• **Exercise directions**:
Every line of the material below, from the top through the line with "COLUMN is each", should be reproduced exactly.
======== Stored data ========
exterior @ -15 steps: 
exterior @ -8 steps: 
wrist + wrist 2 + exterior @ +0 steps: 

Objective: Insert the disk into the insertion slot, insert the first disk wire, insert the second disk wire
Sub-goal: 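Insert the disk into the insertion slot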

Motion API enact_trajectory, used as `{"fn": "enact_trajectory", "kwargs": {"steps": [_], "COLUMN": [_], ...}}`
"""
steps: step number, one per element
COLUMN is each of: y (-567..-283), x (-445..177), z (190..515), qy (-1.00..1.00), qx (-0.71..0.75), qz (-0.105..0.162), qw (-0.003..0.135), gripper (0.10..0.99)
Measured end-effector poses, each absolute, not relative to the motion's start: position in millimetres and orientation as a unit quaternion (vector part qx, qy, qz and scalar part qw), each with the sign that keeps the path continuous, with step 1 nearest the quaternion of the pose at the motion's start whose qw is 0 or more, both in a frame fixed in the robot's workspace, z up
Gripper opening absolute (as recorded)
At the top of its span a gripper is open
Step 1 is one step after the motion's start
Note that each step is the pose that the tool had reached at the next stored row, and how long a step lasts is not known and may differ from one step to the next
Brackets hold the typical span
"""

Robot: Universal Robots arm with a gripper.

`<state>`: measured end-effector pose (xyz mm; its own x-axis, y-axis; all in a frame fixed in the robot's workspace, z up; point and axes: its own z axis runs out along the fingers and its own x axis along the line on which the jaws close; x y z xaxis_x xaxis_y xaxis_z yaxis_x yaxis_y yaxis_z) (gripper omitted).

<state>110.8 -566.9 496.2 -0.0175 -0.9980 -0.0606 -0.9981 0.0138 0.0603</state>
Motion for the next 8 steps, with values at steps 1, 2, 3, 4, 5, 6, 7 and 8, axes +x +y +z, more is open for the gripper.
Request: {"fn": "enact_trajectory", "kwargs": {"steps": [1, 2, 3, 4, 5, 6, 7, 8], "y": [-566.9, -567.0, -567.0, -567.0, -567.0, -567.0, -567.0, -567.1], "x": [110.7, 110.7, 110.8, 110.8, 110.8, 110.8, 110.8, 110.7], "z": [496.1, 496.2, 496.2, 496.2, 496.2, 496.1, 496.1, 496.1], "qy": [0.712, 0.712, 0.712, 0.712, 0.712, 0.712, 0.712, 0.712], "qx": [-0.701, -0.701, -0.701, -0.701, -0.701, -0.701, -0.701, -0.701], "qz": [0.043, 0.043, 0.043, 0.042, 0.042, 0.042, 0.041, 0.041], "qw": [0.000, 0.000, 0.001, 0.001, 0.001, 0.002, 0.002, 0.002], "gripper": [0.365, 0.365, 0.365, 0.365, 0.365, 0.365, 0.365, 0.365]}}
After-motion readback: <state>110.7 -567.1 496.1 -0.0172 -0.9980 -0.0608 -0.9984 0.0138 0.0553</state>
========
• **Task solution**:
exterior @ -15 steps: 
exterior @ -8 steps: 
wrist + wrist 2 + exterior @ +0 steps: 

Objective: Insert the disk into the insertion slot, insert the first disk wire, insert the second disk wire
Sub-goal: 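Insert the disk into the insertion slot
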
Motion API enact_trajectory, used as `{"fn": "enact_trajectory", "kwargs": {"steps": [_], "COLUMN": [_], ...}}`
"""
steps: step number, one per element
COLUMN is each of: y (-567..-283), x (-445..177), z (190..515), qy (-1.00..1.00), qx (-0.71..0.75), qz (-0.105..0.162), qw (-0.003..0.135), gripper (0.10..0.99)

The output contains the complete answer to the exercise.